Look through the material below. Copy each line that contains the string "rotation".

◇ ◇ ◇ ◇ ◇

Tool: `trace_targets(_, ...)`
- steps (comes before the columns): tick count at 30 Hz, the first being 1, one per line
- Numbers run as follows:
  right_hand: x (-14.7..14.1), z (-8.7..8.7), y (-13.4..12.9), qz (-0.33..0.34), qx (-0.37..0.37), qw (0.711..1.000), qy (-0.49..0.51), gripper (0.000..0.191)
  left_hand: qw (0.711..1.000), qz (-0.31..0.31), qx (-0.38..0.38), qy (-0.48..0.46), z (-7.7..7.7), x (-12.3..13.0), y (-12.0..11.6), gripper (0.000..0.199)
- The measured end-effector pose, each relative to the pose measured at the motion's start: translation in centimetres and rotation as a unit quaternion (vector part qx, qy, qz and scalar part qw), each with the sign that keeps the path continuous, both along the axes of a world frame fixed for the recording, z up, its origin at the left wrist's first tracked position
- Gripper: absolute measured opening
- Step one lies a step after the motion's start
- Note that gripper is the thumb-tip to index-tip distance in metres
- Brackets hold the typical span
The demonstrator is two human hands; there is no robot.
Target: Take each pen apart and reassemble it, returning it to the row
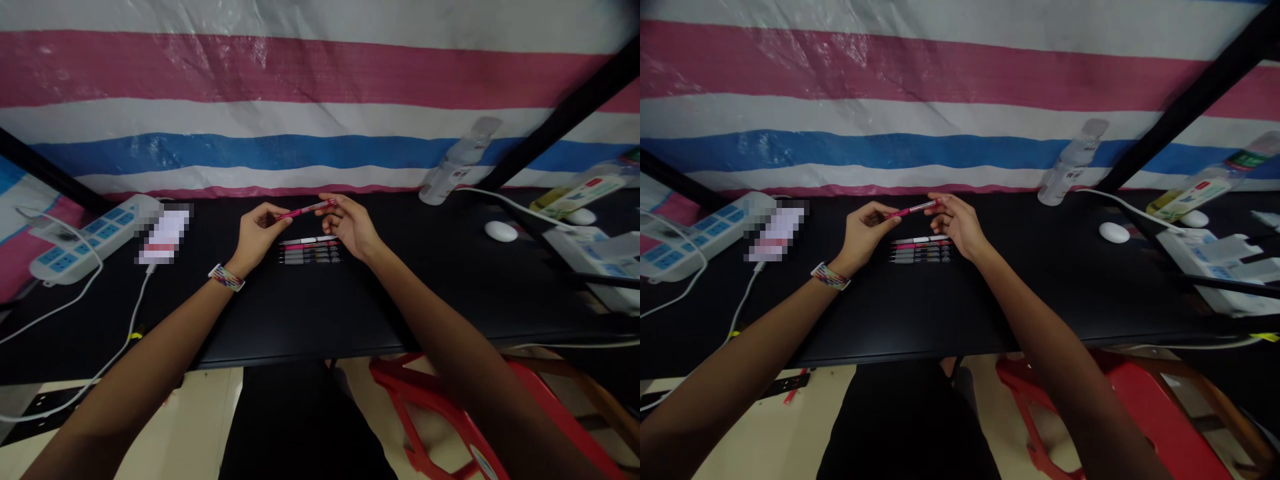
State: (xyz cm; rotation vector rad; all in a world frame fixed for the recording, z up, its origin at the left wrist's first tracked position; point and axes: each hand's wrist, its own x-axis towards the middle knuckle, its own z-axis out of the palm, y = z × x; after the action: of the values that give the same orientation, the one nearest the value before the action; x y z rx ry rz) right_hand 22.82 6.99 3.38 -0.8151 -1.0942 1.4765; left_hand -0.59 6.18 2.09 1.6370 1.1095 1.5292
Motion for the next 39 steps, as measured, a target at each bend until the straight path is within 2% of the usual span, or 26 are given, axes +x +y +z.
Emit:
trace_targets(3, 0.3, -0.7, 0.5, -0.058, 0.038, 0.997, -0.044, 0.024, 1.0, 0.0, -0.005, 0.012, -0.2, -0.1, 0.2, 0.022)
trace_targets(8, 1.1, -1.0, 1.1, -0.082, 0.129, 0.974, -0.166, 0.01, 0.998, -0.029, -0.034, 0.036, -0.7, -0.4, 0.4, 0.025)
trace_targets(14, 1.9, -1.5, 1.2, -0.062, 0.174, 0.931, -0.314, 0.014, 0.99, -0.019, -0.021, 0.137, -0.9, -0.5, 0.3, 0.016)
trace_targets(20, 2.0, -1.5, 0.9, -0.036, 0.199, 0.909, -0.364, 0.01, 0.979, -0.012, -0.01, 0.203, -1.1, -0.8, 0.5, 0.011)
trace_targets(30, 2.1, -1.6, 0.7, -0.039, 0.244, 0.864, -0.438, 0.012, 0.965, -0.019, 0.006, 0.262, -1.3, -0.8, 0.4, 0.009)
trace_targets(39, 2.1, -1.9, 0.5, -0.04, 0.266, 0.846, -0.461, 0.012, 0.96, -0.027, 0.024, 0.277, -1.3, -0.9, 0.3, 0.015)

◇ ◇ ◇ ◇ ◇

● FINAL ANSWER
- The measured end-effector pose, each relative to the pose measured at the motion's start: translation in centimetres and rotation as a unit quaternion (vector part qx, qy, qz and scalar part qw), each with the sign that keeps the path continuous, both along the axes of a world frame fixed for the recording, z up, its origin at the left wrist's first tracked position
State: (xyz cm; rotation vector rad; all in a world frame fixed for the recording, z up, its origin at the left wrist's first tracked position; point and axes: each hand's wrist, its own x-axis towards the middle knuckle, its own z-axis out of the palm, y = z × x; after the action: of the values that give the same orientation, the one nearest the value before the action; x y z rx ry rz) right_hand 22.82 6.99 3.38 -0.8151 -1.0942 1.4765; left_hand -0.59 6.18 2.09 1.6370 1.1095 1.5292

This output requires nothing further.